Os professores perderam autoridade e os alunos fazem o que querem
Maria de Fátima Alves, Manuel Assunção e Maria Helena Fernandes são três dos sete professores e educadores aposentados que a Câmara de Alcanena escolheu distinguir com a medalha de mérito nos 105 anos da fundação do concelho. Dizem que, desde que iniciaram a carreira registaram-se mudanças substanciais tanto no ensino como na forma de estar dos alunos.
Maria de Fátima Alves, Manuel Assunção e Maria Helena Fernandes já não são do tempo em que se davam reguadas aos alunos na escola mas, de vez em quando, dizem que recorreram à técnica do castigo para colocar o aluno a pensar no que fez. Confessam ainda que chegaram a receber galinhas, pão, azeite, queijo e camisolas de lã como prendas, no início da sua carreira, e que hoje em dia os alunos têm falta de princípios e do sentido de família.
A educadora de infância e os dois professores de matemática e de físico-química são três dos sete docentes aposentados que a Câmara de Alcanena escolheu distinguir com a medalha de mérito – grau prata, nos 105 anos da fundação do concelho. Uma cerimónia que decorreu no dia 8 de Maio, na sede do município. O MIRANTE esteve à conversa com os docentes e foi conhecer algumas das suas histórias.
Manuel Assunção foi o único homem a receber a medalha de mérito do município. O professor de Matemática e Ciências da Natureza aposentado admite já ter saudades de leccionar, apesar de acreditar que saiu na altura certa. “Neste momento os professores perderam a autoridade para com os alunos e eles agora fazem o que querem”, refere. O professor, que leccionou durante 28 anos na Escola Secundária de Alcanena e coordenou os cursos nocturnos nesse estabelecimento, diz que nunca lhe tinham oferecido nada até há uns anos. Um emigrante ofereceu-lhe um presente que nem teve oportunidade de recusar.
Muitas reuniões e papelada
Maria de Fátima Alves esteve ligada ao pré-escolar mais de duas décadas e meia. No concelho de Alcanena exerceu funções no Jardim-de-Infância do Espinheiro e no Jardim-de-Infância de Monsanto.
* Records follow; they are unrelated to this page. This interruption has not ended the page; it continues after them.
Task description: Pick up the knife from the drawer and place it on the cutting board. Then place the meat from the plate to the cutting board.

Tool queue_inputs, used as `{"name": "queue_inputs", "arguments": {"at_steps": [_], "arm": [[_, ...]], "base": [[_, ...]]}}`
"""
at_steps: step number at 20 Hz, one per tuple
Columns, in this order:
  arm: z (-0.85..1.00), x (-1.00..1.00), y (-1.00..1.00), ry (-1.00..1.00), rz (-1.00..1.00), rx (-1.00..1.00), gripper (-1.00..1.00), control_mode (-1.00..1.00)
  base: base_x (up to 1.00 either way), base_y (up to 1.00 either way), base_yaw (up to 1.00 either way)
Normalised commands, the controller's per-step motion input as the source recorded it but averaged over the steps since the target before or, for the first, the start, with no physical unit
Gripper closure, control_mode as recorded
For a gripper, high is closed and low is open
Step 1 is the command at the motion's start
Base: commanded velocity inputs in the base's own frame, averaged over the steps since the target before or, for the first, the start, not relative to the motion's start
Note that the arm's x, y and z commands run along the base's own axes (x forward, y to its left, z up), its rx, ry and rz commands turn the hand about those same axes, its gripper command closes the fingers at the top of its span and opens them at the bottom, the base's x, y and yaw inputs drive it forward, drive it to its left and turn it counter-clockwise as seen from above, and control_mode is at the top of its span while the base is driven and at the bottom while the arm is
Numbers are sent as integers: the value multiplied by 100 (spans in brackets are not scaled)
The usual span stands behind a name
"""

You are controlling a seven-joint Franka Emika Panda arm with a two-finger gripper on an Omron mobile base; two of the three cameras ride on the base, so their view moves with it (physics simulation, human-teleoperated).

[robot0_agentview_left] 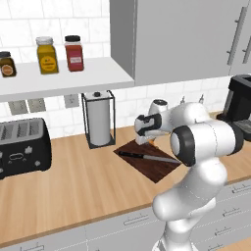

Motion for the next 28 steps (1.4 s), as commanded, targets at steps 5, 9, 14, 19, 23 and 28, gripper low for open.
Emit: {"name": "queue_inputs", "arguments": {"at_steps": [5,9,14,19,23,28], "arm": [[-36,16,6,0,2,0,100,-100],[-33,28,5,0,0,-1,100,-100],[-35,22,3,0,0,-2,100,-100],[-28,6,0,0,1,-1,100,-100],[-17,2,9,0,0,-1,-100,-100],[1,-1,12,0,0,0,-100,-100]], "base": [[0,0,0],[0,0,0],[0,0,0],[0,0,0],[0,0,0],[0,0,0]]}}
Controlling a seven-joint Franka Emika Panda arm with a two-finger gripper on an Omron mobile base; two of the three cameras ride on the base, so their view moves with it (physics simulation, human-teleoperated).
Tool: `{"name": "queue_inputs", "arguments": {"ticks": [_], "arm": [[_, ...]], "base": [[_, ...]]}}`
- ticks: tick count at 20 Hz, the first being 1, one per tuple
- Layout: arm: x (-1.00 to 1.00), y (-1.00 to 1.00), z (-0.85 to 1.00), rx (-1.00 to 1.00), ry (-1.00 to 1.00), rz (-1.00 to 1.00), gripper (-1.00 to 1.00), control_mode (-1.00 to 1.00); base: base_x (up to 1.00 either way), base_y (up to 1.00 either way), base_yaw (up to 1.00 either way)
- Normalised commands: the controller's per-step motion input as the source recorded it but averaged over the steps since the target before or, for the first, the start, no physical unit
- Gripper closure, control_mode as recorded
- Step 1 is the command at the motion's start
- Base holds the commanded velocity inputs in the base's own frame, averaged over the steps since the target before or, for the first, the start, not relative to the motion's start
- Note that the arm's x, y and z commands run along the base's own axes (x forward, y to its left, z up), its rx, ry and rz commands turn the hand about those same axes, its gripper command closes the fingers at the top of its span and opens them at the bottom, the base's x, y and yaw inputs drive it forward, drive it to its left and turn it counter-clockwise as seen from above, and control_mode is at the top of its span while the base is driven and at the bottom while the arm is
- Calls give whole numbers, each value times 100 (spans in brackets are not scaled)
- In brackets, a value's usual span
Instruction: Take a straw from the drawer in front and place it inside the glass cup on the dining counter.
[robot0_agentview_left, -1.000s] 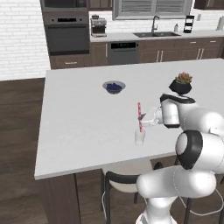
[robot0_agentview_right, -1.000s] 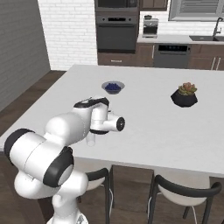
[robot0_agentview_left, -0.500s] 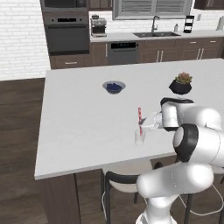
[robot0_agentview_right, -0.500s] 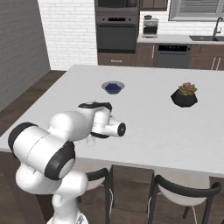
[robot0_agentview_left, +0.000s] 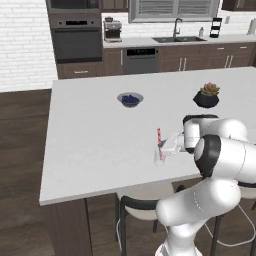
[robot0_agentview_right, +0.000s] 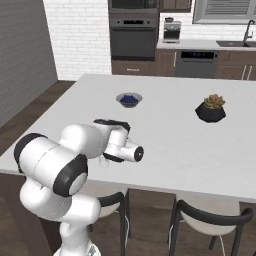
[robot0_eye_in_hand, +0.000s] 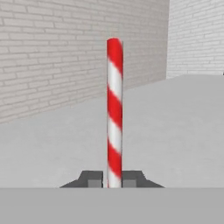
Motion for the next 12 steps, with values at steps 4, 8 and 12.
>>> {"name": "queue_inputs", "arguments": {"ticks": [4, 8, 12], "arm": [[0, 0, -13, 0, 0, 0, -100, -100], [0, 0, -1, 0, 0, 0, -100, -100], [0, 0, 8, 0, 0, 0, -100, -100]], "base": [[0, 0, 0], [0, 0, 0], [0, 0, 0]]}}
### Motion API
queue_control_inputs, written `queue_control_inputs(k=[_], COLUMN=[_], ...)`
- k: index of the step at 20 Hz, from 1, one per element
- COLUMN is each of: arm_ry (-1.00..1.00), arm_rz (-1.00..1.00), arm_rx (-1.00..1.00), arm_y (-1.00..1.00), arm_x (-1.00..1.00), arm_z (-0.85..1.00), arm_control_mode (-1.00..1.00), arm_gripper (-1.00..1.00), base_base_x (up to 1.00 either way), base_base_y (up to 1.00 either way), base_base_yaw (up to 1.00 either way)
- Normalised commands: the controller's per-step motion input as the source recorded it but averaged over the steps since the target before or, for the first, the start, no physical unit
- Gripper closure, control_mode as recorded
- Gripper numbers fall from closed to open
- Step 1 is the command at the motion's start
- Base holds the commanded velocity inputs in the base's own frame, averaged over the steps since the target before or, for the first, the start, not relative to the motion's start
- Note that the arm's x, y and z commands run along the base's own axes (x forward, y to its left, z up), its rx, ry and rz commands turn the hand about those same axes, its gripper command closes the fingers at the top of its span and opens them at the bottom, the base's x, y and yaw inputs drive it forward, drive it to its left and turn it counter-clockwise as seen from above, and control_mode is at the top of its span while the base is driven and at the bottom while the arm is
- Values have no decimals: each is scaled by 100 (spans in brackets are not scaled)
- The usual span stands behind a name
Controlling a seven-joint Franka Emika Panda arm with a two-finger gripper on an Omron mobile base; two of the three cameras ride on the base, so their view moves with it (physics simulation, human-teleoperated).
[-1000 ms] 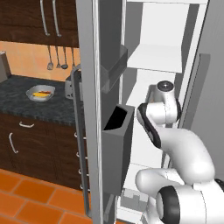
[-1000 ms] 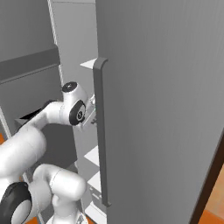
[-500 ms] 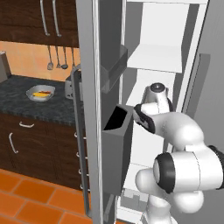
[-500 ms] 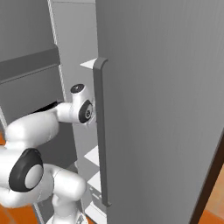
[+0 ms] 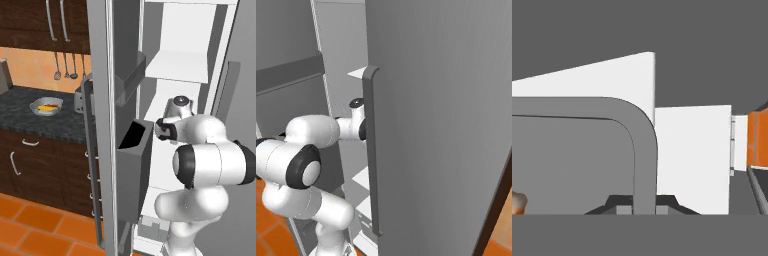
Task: Take the meat container that has the shrimp and place it on the second highest rack of the freezer. Then take the vegetable container that has the carrot and corn and place it on the highest rack of the freezer.
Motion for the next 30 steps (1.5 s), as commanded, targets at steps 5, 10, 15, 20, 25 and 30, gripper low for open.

Aposentou-se antes de tempo, aos 61 anos, depois de lhe ser diagnosticado blefaroespasmo agudo, uma doença rara que causa espasmos musculares involuntários, que no seu caso afecta as pálpebras.
A educadora de infância reformada, que escolheu a profissão por vocação, diz que, neste momento, o maior problema que os profissionais que trabalham no pré-escolar enfrentam é o excesso de burocracia. “São reuniões, papéis, relatórios para fazer e depois aquela parte boa de estar com as crianças fica sempre um pouco mais colocada de lado”, adianta a O MIRANTE, recordando que teve muitas crianças que a marcaram, não tanto por serem rebeldes mas pela sua vida familiar. “As crianças, muitas vezes, apercebiam-se de situações que não deviam e isso marca”, adianta a educadora que nunca aplicou reguadas e chegou a receber pão, azeite e queijo dos alunos.
“Hoje os alunos têm falta de valores”
Também Maria Helena Fernandes contou com vários alunos que a marcaram pela especial ligação estabelecida. A ex-formadora do Centro de Novas Oportunidades da Escola Secundária de Alcanena admite que ainda não se habituou à reforma e continua a acordar às 06h30 como fazia antigamente. Conta ainda que o pior que os alunos já lhe chamaram foi ‘velha’ e confessa que, apesar de ter sido sempre muito exigente, foi presenteada pelos pais dos alunos com galinhas e até com camisolas de lã.
Para Maria Helena Fernandes, existem grandes diferenças no ensino e nos alunos desde que iniciou carreira até à actualidade. A maior, aponta, é a relação entre professor e aluno. Enquanto os alunos antigos fazem uma festa quando a vêem, com os mais jovens não acontece o mesmo. “Hoje os alunos têm falta de valores e de família”, defende a professora aposentada.